**TRY IT:**
Exclude the pictures and repeat all of the data exactly.
═══ SUPPLIED MATERIAL
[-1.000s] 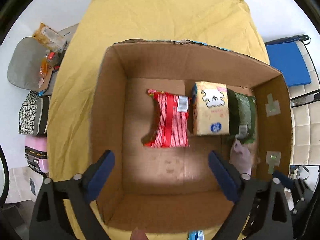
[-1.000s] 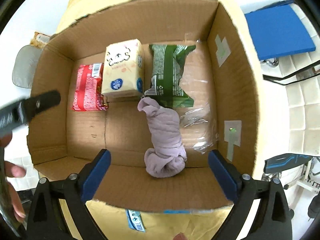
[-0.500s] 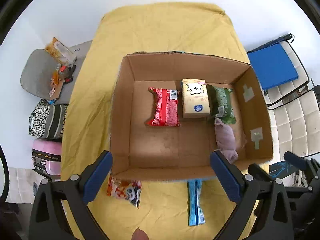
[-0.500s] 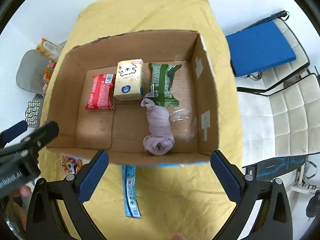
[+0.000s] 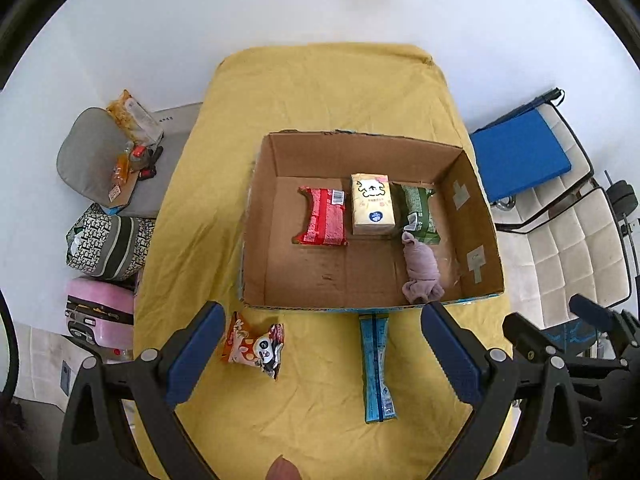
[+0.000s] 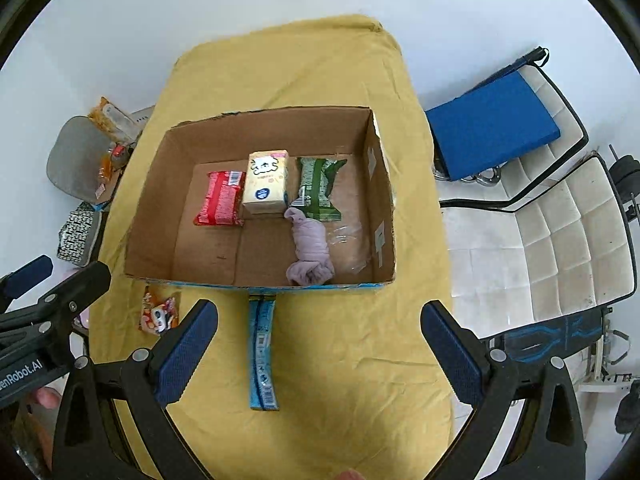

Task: Organize soft objects
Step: 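Grasp the orange panda snack bag with the left tool while the right tool grasps the blue stick package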

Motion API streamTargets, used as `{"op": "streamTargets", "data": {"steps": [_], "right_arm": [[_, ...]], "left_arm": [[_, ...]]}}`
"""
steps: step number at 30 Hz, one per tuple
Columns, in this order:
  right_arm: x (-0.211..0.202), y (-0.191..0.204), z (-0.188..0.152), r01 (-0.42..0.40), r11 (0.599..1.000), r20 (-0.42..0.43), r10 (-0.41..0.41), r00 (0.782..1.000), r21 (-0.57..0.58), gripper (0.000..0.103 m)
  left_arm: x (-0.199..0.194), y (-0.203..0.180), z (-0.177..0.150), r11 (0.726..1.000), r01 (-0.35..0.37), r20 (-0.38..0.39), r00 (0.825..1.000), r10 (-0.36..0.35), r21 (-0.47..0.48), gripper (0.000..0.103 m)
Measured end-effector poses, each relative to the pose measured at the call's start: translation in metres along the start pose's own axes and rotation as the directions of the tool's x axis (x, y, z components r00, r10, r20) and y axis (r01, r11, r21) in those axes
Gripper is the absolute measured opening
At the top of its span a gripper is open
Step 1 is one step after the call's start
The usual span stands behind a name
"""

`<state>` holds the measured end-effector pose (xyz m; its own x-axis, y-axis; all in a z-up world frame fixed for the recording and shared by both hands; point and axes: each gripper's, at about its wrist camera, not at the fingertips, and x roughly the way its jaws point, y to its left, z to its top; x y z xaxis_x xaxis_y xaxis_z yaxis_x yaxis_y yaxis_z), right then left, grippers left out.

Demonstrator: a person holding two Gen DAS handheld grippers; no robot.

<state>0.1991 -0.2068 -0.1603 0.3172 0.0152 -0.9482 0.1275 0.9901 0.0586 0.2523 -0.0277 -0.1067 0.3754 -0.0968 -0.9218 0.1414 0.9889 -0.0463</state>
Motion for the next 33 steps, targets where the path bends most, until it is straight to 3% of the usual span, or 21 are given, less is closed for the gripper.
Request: {"op": "streamTargets", "data": {"steps": [4, 7, 14, 21, 22, 25, 26, 28, 33], "right_arm": [[0.014, 0.01, -0.011, -0.03, 1.0, -0.06, 0.029, 0.998, -0.011, 0.103], [0.05, 0.023, -0.028, -0.065, 0.998, -0.157, 0.062, 0.986, -0.013, 0.103], [0.17, 0.052, -0.067, -0.105, 0.994, -0.382, 0.111, 0.917, 0.038, 0.1], [0.233, 0.067, -0.09, -0.072, 0.994, -0.458, 0.1, 0.883, 0.08, 0.071], [0.231, 0.069, -0.089, -0.062, 0.996, -0.437, 0.086, 0.895, 0.069, 0.067], [0.228, 0.073, -0.091, -0.038, 0.998, -0.425, 0.052, 0.904, 0.04, 0.038], [0.227, 0.072, -0.092, -0.035, 0.998, -0.424, 0.051, 0.904, 0.045, 0.028], [0.226, 0.066, -0.095, -0.047, 0.997, -0.435, 0.07, 0.898, 0.064, 0.027], [0.222, 0.055, -0.104, -0.037, 0.997, -0.439, 0.064, 0.896, 0.07, 0.026]], "left_arm": [[0.003, 0.017, -0.011, 0.999, -0.035, -0.017, 0.999, 0.034, -0.036, 0.1], [0.022, 0.039, -0.028, 0.994, -0.086, -0.069, 0.994, 0.081, -0.069, 0.1], [0.095, 0.084, -0.07, 0.974, -0.2, -0.249, 0.954, 0.169, -0.103, 0.1], [0.161, 0.107, -0.085, 0.969, -0.211, -0.368, 0.917, 0.151, -0.128, 0.1], [0.172, 0.11, -0.086, 0.969, -0.198, -0.401, 0.908, 0.123, -0.15, 0.1], [0.184, 0.122, -0.089, 0.956, -0.145, -0.427, 0.904, 0.024, -0.254, 0.1], [0.186, 0.129, -0.089, 0.943, -0.128, -0.425, 0.905, -0.015, -0.307, 0.1], [0.188, 0.143, -0.093, 0.9, -0.088, -0.41, 0.906, -0.106, -0.428, 0.1], [0.205, 0.168, -0.107, 0.738, -0.012, -0.349, 0.886, -0.305, -0.675, 0.1]]}}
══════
**ANSWER TO THIS TASK:**
[-1.000s] 
[-1.000s] 
[-0.500s] 
[-0.500s] 
[+0.000s] 
[+0.000s] 

Task: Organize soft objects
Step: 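Grasp the orange panda snack bag with the left tool while the right tool grasps the blue stick package
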
Motion API streamTargets, used as `{"op": "streamTargets", "data": {"steps": [_], "right_arm": [[_, ...]], "left_arm": [[_, ...]]}}`
"""
steps: step number at 30 Hz, one per tuple
Columns, in this order:
  right_arm: x (-0.211..0.202), y (-0.191..0.204), z (-0.188..0.152), r01 (-0.42..0.40), r11 (0.599..1.000), r20 (-0.42..0.43), r10 (-0.41..0.41), r00 (0.782..1.000), r21 (-0.57..0.58), gripper (0.000..0.103 m)
  left_arm: x (-0.199..0.194), y (-0.203..0.180), z (-0.177..0.150), r11 (0.726..1.000), r01 (-0.35..0.37), r20 (-0.38..0.39), r00 (0.825..1.000), r10 (-0.36..0.35), r21 (-0.47..0.48), gripper (0.000..0.103 m)
Measured end-effector poses, each relative to the pose measured at the call's start: translation in metres along the start pose's own axes and rotation as the directions of the tool's x axis (x, y, z components r00, r10, r20) and y axis (r01, r11, r21) in those axes
Gripper is the absolute measured opening
At the top of its span a gripper is open
Step 1 is one step after the call's start
The usual span stands behind a name
"""

`<state>` holds the measured end-effector pose (xyz m; its own x-axis, y-axis; all in a z-up world frame fixed for the recording and shared by both hands; point and axes: each gripper's, at about its wrist camera, not at the fingertips, and x roughly the way its jaws point, y to its left, z to its top; x y z xaxis_x xaxis_y xaxis_z yaxis_x yaxis_y yaxis_z), right then left, grippers left out.

Demonstrator: a person holding two Gen DAS handheld grippers; no robot.

<state>0.1991 -0.2068 -0.1603 0.3172 0.0152 -0.9482 0.1275 0.9901 0.0586 0.2523 -0.0277 -0.1067 0.3754 -0.0968 -0.9218 0.1414 0.9889 -0.0463</state>
Motion for the next 33 steps, targets where the path bends most, until it is straight to 3% of the usual span, or 21 are given, less is closed for the gripper.
Request: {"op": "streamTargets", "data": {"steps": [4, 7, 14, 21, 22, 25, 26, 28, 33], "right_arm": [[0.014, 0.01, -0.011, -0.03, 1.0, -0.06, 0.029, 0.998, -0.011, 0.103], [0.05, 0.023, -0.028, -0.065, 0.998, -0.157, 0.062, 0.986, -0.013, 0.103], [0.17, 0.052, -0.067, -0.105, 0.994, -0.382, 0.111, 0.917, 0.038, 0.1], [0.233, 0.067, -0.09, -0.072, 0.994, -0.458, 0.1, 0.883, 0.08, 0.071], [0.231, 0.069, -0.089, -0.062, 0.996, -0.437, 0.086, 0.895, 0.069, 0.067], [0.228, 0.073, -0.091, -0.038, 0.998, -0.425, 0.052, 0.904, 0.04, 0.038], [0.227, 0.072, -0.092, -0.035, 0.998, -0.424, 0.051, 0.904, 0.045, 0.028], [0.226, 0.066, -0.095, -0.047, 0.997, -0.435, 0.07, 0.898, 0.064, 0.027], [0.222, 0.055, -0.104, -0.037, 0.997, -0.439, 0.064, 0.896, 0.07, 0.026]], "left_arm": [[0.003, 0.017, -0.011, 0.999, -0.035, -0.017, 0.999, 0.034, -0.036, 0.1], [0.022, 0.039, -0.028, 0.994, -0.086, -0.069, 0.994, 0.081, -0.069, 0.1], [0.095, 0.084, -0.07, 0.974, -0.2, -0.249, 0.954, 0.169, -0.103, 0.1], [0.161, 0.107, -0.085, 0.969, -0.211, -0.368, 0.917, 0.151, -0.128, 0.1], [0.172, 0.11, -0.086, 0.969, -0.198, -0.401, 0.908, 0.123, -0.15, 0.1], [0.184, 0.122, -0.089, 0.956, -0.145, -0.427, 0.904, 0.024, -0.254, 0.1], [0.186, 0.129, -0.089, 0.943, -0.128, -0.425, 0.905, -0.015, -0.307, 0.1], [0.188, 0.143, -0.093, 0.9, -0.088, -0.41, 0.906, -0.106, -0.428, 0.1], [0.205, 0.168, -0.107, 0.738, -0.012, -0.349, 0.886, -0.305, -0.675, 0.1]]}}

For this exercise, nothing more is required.